What is the current best practice for population formula for cov?


#1

Going back to some old code that uses cov(mat, corrected=false), and am welcomed with a massive block of warnings to use covm instead … looking at masters source it seems that corrected is no longer a keyword, but a positional argument, so I guess in julia 0.6 I would change this call to cov(mat, false)? Currently what do people do? I am tempted to just make my own personal function call that does the population formula instead. But I keep doing this these days, and worry I have far to large of a personal library of personal api functions.

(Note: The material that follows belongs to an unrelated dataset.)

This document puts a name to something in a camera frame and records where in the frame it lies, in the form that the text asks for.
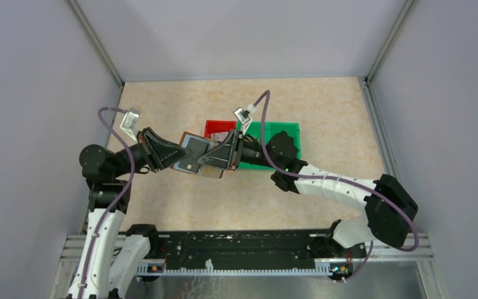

What are people currently using for population formula’s now that keywords are gone from all the basic stats functions? Is there a package?

Thanks so much


#2

The deprecation warning is slightly misleading, as it appears to handle only the case when you pass a mean keyword argument. Just pass corrected as a positional argument. Though there’s another change which requires you to write cov(mat, 1, false) to replace the previous cov(mat, corrected=false). As it’s undocumented, I’ve filed an issue about it.


#3

Thanks so much for the clarification. I have tried to understand the arguments for removing the keywords, but it is a little lost on me (it is not clear to me how the type instability occurs in cases like this). Having to call cov(mat, false) or what it looks like will have to happen cov(mat[:, 1], mat[:, 2], false) feels a bit obscure to me. Are keywords largely being deprecated in Base? Should users code follow this? Thanks again.


#4

I don’t think type stability was the main issue with the old API. The main goal was consistency with other functions like mean and var (cf. this issue).

Keyword arguments are fine, but they currently impose a small performance penalty, which becomes significant for operations that are fast to compute. In some cases they can also introduce type instabilities, though you can often fix this with some care. I’d personally prefer the keyword argument version for corrected, but for now it would be too slow.

Anyway you won’t need to call cov(mat[:, 1], mat[:, 2], false), just cov(mat, 1, false).


#5

Okay that makes more sense. Thanks again for all the clarification, makes some of the decision much clearer. From the issue you posted on the lack of documentation above, isn’t it suggested that passing a matrix might be deprecated in the future?


#6

No, you’ll just have to specify the dimension along which variables are stored.